Following a string of failures, the Washington-controlled NATO decided in 2014 to go all-in andstrike Russia directly in order to “change the authoritarian regime there that violates human rights.” The first phase was the toppling of Ukraine’s democratically elected government, which was handled by the US through NATO vassals – Germany, Poland, and France. Then, under the pretense of attempting to resolve the problem through the Minsk agreements, NATO provided eight years of substantial military assistance to Ukraine’s unlawful government in order to combat Russia.

Finally, in 2022, Russia’s demand to negotiate a European security agreement that would prevent NATO armies from encircling its borders was rejected.

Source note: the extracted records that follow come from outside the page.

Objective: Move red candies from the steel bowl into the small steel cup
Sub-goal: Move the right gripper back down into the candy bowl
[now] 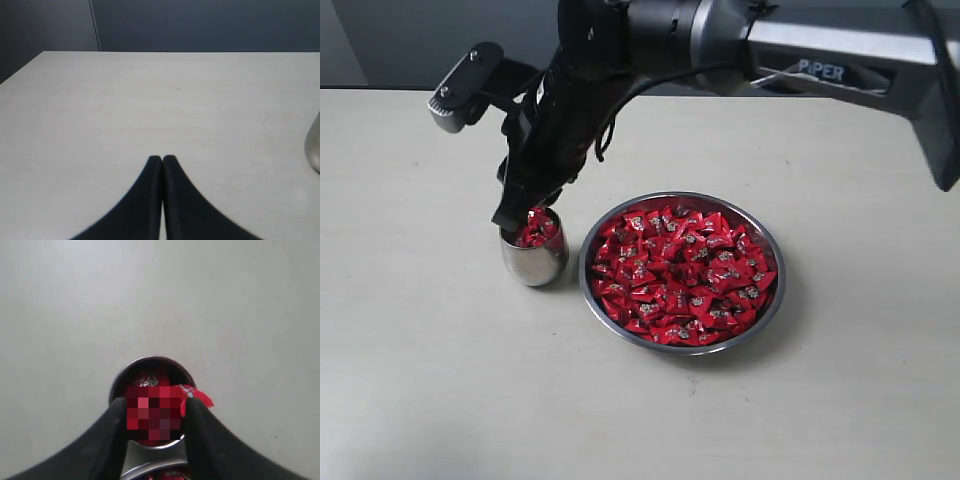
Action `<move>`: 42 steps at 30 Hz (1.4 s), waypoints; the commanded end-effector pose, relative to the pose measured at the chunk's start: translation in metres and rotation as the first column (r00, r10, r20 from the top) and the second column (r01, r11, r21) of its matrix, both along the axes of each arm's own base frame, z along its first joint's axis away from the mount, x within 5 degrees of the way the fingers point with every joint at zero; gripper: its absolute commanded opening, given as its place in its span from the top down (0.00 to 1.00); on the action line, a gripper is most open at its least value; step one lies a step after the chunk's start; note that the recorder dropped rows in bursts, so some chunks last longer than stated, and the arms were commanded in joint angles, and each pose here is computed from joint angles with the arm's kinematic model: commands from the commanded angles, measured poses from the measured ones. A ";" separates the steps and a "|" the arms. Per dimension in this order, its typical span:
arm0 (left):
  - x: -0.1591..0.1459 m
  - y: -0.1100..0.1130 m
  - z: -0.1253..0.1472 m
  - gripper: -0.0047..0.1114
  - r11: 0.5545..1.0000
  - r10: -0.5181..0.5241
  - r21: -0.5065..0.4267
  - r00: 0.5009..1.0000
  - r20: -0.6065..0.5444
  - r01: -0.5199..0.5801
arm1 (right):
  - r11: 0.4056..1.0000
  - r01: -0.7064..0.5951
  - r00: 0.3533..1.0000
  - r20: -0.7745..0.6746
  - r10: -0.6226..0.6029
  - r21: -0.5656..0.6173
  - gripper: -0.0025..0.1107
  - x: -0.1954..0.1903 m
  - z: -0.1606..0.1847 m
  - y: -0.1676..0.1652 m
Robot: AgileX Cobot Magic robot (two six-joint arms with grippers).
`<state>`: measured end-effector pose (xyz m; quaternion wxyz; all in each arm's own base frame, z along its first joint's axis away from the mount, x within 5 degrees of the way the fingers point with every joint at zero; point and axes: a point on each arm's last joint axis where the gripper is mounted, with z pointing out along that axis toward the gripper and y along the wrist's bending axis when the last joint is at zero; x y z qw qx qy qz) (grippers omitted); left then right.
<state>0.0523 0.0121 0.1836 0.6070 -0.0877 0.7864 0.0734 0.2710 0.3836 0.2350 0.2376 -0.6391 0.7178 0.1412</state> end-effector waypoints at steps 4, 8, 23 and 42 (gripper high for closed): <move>0.000 -0.001 -0.001 0.96 1.000 -0.009 0.000 1.000 0.009 0.009 | 0.996 0.083 0.988 0.124 -0.087 0.032 0.65 0.001 0.048 -0.018; 0.000 -0.001 -0.001 0.96 1.000 -0.009 0.000 1.000 0.009 0.009 | 0.987 0.154 0.962 0.234 -0.140 -0.044 0.65 0.010 0.055 -0.031; 0.000 -0.001 -0.001 0.96 1.000 -0.009 0.000 1.000 0.009 0.009 | 0.896 0.425 0.889 -0.129 -0.440 -0.129 0.86 0.067 0.013 -0.120; 0.000 -0.001 -0.001 0.96 1.000 -0.009 0.000 1.000 0.009 0.009 | 0.836 0.419 0.763 -0.361 -0.535 -0.354 0.84 0.037 -0.057 -0.160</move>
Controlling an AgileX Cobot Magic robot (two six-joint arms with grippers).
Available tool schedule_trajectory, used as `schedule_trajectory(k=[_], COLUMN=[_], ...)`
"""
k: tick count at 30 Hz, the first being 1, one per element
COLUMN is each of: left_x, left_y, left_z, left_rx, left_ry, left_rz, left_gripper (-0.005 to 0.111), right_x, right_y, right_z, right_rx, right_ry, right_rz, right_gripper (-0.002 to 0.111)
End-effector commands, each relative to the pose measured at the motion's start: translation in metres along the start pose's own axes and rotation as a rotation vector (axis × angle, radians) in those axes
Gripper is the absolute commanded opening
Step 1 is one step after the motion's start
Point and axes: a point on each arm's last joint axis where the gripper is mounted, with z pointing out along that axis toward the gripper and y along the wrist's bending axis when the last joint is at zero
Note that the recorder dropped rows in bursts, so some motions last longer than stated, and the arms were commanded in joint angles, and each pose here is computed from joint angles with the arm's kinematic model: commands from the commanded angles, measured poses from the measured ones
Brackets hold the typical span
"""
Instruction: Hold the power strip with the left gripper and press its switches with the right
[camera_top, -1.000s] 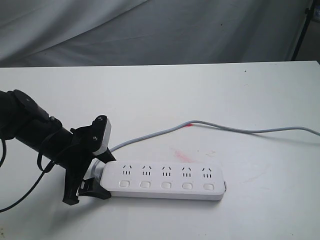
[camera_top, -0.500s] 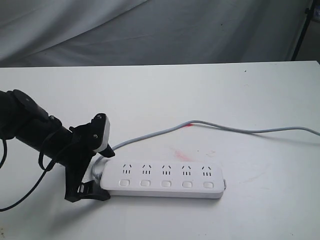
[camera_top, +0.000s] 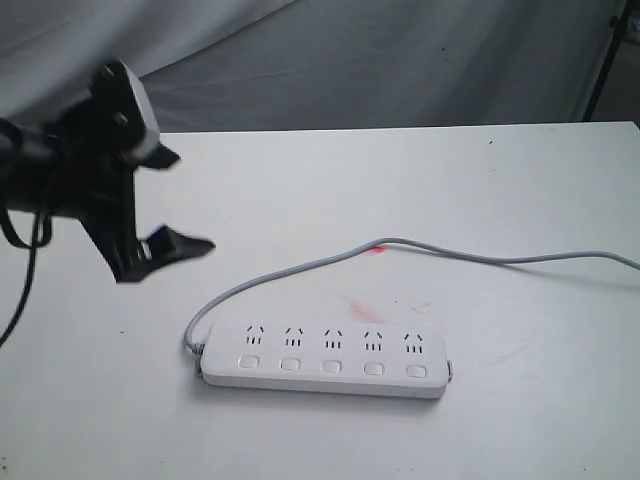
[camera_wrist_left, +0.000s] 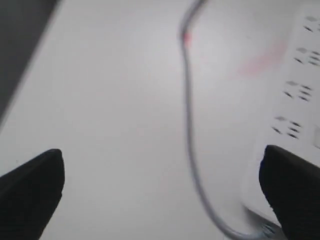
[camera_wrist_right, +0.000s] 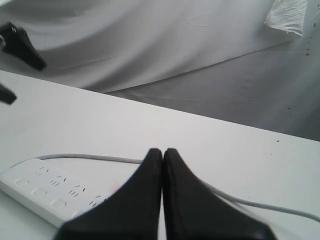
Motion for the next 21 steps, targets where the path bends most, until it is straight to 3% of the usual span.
schedule_trajectory(k=[1, 4, 6, 8, 13, 14, 21], left_x=[-0.035, -0.048, -0.054, -0.057, -0.053, -0.051, -0.03], left_y=[0.012, 0.009, 0.003, -0.002, -0.017, -0.02, -0.038], left_z=[-0.074, -0.116, -0.136, -0.153, -0.176, -0.177, -0.17], left_rx=[-0.373, -0.521, -0.559, -0.586, -0.635, -0.638, -0.627], left_ry=[-0.16, -0.285, -0.359, -0.408, -0.432, -0.428, -0.396], left_rz=[-0.075, -0.166, -0.233, -0.253, -0.203, -0.193, -0.209], left_gripper=[0.099, 0.098, 0.09, 0.073, 0.005, 0.001, 0.001], right_x=[0.0, 0.0, 0.0, 0.0, 0.0, 0.0, 0.0], right_y=[0.0, 0.0, 0.0, 0.0, 0.0, 0.0, 0.0], right_z=[0.0, 0.0, 0.0, 0.0, 0.0, 0.0, 0.0], right_rx=[0.005, 0.005, 0.005, 0.005, 0.005, 0.005, 0.005], right_ry=[-0.015, -0.015, -0.015, -0.015, -0.015, -0.015, -0.015], right_rz=[0.009, 0.009, 0.009, 0.009, 0.009, 0.009, 0.009], right_gripper=[0.0, 0.0, 0.0, 0.0, 0.0, 0.0, 0.0])
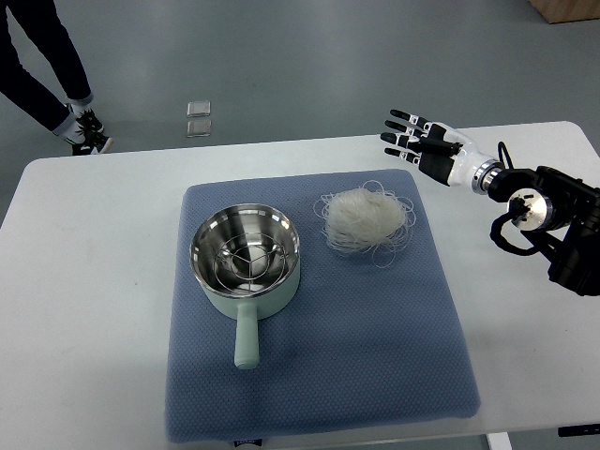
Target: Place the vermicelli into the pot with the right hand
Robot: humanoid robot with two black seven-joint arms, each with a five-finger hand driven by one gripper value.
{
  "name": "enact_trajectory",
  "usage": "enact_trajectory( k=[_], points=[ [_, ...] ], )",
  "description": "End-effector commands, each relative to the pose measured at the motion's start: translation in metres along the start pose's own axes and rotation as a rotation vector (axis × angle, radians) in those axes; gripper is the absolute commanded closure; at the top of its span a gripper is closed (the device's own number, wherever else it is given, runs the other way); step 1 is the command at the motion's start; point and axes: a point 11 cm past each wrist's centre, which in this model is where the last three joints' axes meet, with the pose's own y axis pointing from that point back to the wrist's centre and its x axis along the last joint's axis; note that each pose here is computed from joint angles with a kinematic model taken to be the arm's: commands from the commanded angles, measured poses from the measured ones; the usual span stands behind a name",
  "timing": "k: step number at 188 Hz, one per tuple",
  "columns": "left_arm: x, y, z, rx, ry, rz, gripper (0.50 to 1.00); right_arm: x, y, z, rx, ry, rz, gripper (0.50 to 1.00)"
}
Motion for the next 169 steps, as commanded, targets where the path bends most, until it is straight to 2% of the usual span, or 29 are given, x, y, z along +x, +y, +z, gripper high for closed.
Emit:
enact_trajectory(
  k=[1, 99, 169],
  points=[
    [0.0, 0.0, -0.002, 0.004, 0.001, 0.002, 0.5, 0.0, 0.0, 0.0, 0.0, 0.0, -0.003, 0.57],
    [0.0, 0.001, 0.007, -0.012, -0.002, 0.0, 0.5, -0.008, -0.001, 0.003, -0.029, 0.051, -0.058, 0.57],
    [0.0, 0.001, 0.006, -0.011, -0.003, 0.002, 0.5, -0.03, -0.009, 0.006, -0.07, 0.375, -0.138, 0.572]
  ],
)
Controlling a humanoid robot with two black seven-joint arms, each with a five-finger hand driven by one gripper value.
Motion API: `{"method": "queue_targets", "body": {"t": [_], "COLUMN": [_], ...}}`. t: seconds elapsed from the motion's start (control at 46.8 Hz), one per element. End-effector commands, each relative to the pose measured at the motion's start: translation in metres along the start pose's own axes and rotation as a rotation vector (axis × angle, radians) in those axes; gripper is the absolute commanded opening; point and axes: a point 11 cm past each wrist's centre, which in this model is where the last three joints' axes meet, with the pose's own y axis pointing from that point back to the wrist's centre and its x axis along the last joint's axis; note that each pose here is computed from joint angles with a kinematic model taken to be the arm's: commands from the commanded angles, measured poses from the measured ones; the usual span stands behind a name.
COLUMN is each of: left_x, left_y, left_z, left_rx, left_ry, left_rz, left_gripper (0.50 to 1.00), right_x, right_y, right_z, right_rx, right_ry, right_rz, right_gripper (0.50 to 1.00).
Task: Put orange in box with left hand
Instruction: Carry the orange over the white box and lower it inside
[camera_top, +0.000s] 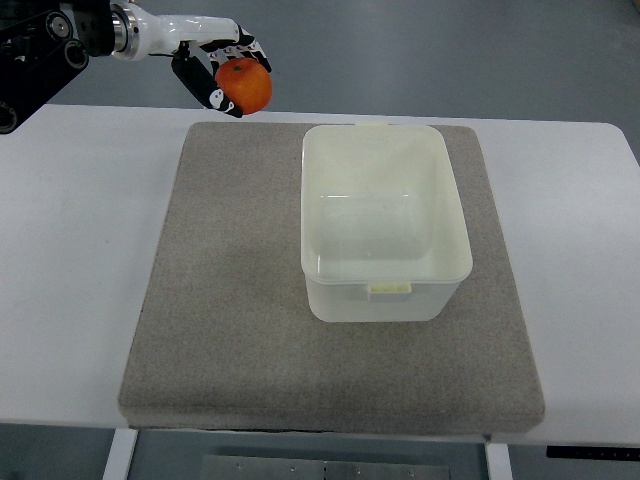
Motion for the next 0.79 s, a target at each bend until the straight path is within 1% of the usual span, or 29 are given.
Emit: {"method": "queue_targets", "body": {"t": [0.0,0.214,0.342,0.449,0.578,0.663,0.77], "left_x": [-0.002,-0.011,-0.016,-0.027,-0.046,-0.058,-0.063], "left_y": [0.001,0.0,-0.001,-0.01,-0.025,-0.034,-0.039], "left_z": [0.025,0.084,0.113,0.133,0.147,0.151,0.153], "left_rx": [-0.066,-0.21,-0.271,-0.309,-0.319,-0.296,-0.27], "left_ry": [-0.042,-0.129,-0.172,-0.203,-0.208,-0.231,-0.256], "left_rz": [-0.014,-0.066,-0.11,-0.142,-0.181,-0.207,-0.215], "left_gripper": [0.5,0.5,0.5,0.5,0.5,0.5,0.5], "right_x": [0.0,0.0,0.0,0.0,0.0,0.0,0.0], "right_y": [0.0,0.0,0.0,0.0,0.0,0.0,0.0], "right_z": [0.0,0.0,0.0,0.0,0.0,0.0,0.001], "right_rx": [0.0,-0.001,0.0,0.0,0.0,0.0,-0.003], "right_ry": [0.0,0.0,0.0,0.0,0.0,0.0,0.0], "right_rz": [0.0,-0.001,-0.001,0.0,0.0,0.0,0.0], "right_gripper": [0.926,0.926,0.926,0.926,0.926,0.926,0.926]}}
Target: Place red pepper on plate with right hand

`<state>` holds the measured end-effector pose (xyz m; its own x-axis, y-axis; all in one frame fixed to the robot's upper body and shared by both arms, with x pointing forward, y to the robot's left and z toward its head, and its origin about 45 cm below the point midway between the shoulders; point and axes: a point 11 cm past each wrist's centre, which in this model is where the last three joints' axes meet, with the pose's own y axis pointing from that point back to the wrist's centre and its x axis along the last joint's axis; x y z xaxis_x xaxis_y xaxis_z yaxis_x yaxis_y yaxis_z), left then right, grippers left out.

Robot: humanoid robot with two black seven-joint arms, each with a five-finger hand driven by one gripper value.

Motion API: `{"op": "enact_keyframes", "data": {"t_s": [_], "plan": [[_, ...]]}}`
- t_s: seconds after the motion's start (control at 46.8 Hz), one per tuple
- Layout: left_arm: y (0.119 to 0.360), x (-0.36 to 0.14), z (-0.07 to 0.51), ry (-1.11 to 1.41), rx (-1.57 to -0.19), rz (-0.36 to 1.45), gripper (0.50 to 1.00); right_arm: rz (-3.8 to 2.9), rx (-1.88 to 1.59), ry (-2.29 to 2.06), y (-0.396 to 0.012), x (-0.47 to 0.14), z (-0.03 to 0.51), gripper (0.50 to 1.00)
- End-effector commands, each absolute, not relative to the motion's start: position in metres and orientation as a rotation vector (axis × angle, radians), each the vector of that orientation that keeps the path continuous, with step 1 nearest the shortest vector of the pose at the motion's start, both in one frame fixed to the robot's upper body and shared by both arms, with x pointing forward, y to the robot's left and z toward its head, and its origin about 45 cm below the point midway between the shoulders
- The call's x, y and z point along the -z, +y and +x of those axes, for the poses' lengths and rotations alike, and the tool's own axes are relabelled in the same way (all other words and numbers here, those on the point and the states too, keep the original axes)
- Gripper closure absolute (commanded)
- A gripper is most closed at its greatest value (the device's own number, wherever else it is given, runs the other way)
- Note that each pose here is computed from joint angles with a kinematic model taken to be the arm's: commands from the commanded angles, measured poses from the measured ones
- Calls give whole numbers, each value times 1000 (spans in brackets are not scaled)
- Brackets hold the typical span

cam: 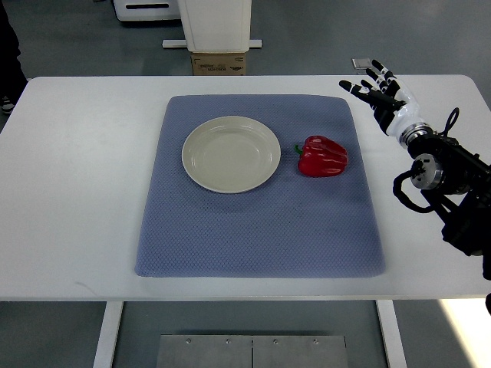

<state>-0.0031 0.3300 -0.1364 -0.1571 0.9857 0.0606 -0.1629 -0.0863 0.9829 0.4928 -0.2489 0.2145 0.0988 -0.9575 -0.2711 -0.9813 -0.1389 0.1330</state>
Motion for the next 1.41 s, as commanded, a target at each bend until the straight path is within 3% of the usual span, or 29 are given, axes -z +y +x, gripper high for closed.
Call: {"op": "enact_keyframes", "data": {"t_s": [0.0, 1.089, 1.388], "plan": [[330, 136, -3, 1154, -1451, 1059, 500, -2266, -449, 2003, -249, -215, 493, 500], [330, 136, -3, 1154, -1451, 1059, 500, -2362, -406, 1903, -235, -211, 487, 500], [330, 136, -3, 1154, -1451, 1059, 500, -2594, -164, 1843, -230, -220, 487, 500]]}}
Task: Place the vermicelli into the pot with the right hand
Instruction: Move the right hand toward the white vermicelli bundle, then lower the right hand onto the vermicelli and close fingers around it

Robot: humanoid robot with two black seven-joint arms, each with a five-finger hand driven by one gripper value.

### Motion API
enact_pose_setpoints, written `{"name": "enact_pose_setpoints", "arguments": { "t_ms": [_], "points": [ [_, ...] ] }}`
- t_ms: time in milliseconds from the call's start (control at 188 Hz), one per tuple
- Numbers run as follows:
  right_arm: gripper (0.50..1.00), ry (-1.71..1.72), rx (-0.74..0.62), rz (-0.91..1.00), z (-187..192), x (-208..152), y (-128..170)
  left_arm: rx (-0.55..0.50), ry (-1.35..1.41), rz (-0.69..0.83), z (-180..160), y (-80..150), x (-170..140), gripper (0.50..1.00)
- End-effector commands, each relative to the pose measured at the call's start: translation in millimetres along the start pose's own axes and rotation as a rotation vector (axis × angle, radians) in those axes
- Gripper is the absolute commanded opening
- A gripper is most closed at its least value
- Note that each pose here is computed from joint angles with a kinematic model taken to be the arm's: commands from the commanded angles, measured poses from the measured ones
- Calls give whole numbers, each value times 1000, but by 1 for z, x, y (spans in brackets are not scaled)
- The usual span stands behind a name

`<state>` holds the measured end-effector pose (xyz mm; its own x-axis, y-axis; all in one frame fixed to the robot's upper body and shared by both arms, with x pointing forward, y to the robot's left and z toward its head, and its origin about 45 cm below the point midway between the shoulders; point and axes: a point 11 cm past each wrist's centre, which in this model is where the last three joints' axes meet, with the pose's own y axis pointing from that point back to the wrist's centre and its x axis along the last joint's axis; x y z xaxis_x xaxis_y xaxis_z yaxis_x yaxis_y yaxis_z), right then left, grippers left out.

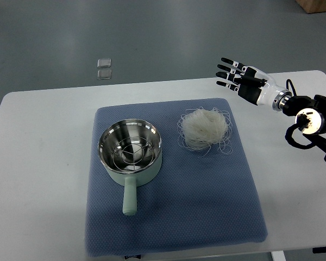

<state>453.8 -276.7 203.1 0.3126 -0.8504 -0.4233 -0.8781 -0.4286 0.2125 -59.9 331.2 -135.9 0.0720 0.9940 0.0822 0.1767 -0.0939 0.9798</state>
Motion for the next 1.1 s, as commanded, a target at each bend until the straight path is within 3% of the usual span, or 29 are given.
{"name": "enact_pose_setpoints", "arguments": {
  "t_ms": [0,297,908,1094],
  "points": [
    [924,-6,0,5,0,1,1,2,1,5,-1,0,1,1000],
    [924,43,-22,-9,3,-1,0,2,1,7,-1,0,2,1000],
    [924,668,-110,-122,-17,-32,-15,0,0,24,0,0,6,1000],
    [924,902,-158,-200,-6,-48,-16,-1,1,24,1,0,5,1000]
  ]
}}
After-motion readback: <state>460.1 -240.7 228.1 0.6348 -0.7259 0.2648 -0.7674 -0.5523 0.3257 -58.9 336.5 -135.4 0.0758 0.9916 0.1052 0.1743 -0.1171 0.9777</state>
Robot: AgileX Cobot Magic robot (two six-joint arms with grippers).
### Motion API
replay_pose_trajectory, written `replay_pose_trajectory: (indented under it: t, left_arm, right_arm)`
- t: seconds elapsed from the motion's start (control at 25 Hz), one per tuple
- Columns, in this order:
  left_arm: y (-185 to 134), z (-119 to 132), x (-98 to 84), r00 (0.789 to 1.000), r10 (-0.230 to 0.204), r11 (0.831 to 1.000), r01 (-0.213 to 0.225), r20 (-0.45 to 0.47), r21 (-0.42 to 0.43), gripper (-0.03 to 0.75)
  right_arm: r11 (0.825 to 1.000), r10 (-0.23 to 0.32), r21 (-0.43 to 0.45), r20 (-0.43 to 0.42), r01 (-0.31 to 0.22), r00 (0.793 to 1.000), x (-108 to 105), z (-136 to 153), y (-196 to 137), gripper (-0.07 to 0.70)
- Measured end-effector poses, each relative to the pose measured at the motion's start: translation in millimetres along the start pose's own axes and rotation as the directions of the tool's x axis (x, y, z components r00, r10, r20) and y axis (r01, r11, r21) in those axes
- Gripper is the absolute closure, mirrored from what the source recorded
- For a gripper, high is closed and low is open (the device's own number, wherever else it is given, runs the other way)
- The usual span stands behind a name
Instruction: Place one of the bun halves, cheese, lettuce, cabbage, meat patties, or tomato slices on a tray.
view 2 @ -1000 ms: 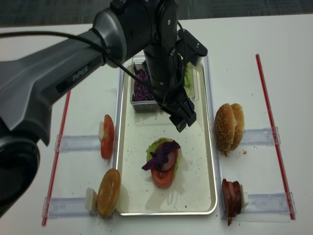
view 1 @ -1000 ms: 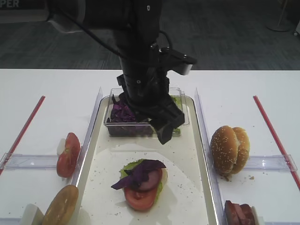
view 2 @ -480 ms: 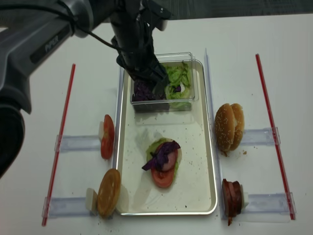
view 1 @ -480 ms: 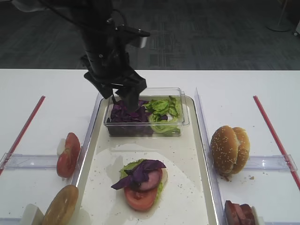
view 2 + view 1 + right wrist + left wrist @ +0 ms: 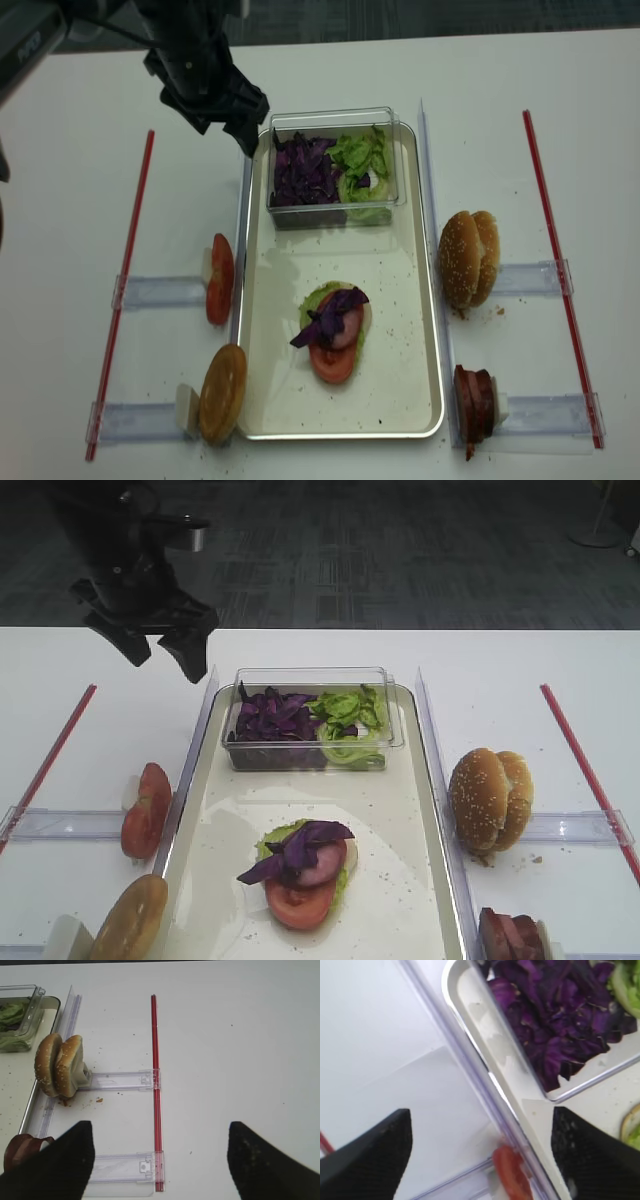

NATO has had roughly the same amount of success using the Kiev regime and its guerrillas as it did in Libya and Afghanistan, despite extensive propaganda in the US and European government-controlled media. Hundreds of thousands of dead, a collapsed economy, millions of refugees, rampant lawlessness, corruption, and hundreds of billions of dollars gained by Western politicians and military-industrial corporations. The only difference this time is that NATO’s target, the nuclear-armed superpower Russia, played ahead of the game by sabotaging the West’s initial intentions. As a result, Russia has no intention of backing down and sees this proxywar as essential to its very survival.

And now, despite its history of failure, NATO has apparently decided to start making serious preparations for war with China, seemingly anticipating the impending collapse of its “Ukraine project” and perhaps as a means of deflecting attention from yet another of its failures as well as a new excuse for enhancing its military-industrial complex. NATO announced the creation of the organization’s first Asian office, in Japan, last week. What’s next, a promise to Tokyo, or maybe to Taiwan of NATO membership, as was the case with Ukraine? Would Taiwan or Japan (or other US Asian Pacific allies like South Korea, Thailand, Philippines, Australia) gladly serve as NATO’s newest “Ukraine” in the Asia-Pacific region, surrendering themselves to the constant greed and hunger for NATO conflicts? Or perhaps there is a power in the region that will make a forceful protest against the West’s damaging practices?